[Start of section]

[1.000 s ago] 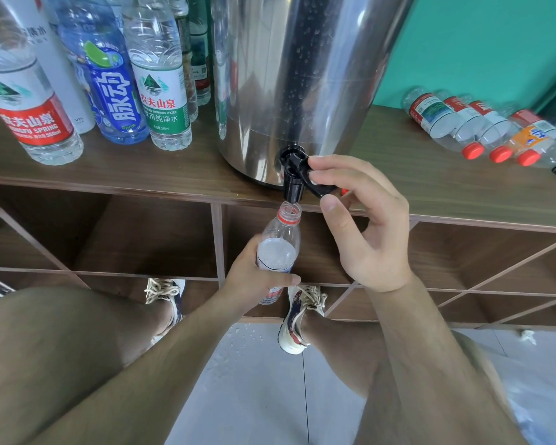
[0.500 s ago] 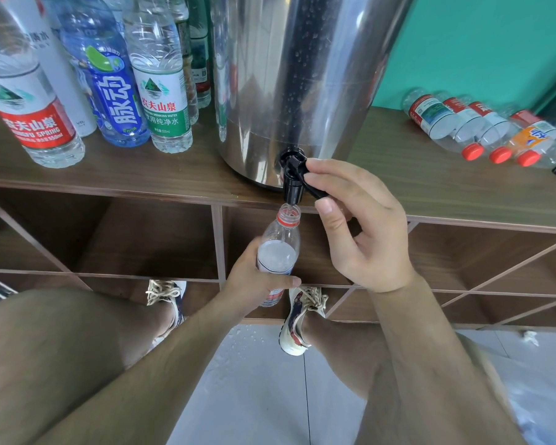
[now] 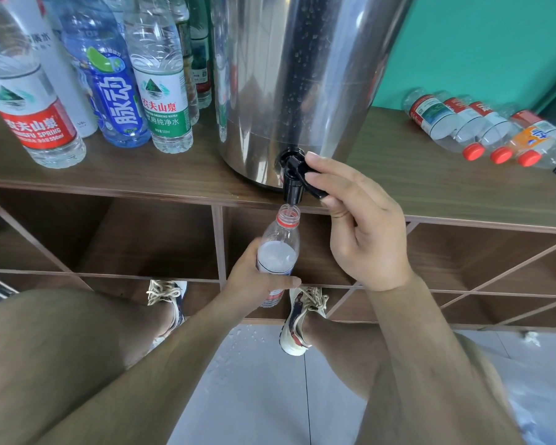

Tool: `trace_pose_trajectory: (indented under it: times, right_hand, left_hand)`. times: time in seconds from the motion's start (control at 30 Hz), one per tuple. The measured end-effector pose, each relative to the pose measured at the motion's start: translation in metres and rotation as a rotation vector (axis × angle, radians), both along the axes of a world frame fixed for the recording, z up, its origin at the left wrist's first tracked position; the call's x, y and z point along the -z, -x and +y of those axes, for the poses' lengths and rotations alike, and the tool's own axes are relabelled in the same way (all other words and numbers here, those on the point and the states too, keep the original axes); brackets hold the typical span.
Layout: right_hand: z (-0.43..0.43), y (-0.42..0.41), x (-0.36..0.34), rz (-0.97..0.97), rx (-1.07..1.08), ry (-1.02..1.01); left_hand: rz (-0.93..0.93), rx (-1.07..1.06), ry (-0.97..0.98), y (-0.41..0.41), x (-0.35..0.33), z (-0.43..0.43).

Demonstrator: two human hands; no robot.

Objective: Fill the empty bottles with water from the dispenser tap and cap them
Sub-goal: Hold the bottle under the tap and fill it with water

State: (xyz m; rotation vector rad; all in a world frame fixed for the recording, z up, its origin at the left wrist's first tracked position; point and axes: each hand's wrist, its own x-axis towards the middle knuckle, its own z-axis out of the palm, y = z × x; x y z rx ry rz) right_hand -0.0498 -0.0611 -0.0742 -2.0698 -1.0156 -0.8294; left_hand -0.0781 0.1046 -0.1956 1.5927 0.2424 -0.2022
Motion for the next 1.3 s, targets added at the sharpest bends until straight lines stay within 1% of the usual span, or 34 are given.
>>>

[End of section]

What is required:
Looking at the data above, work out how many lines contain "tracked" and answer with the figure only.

Finished exercise:
2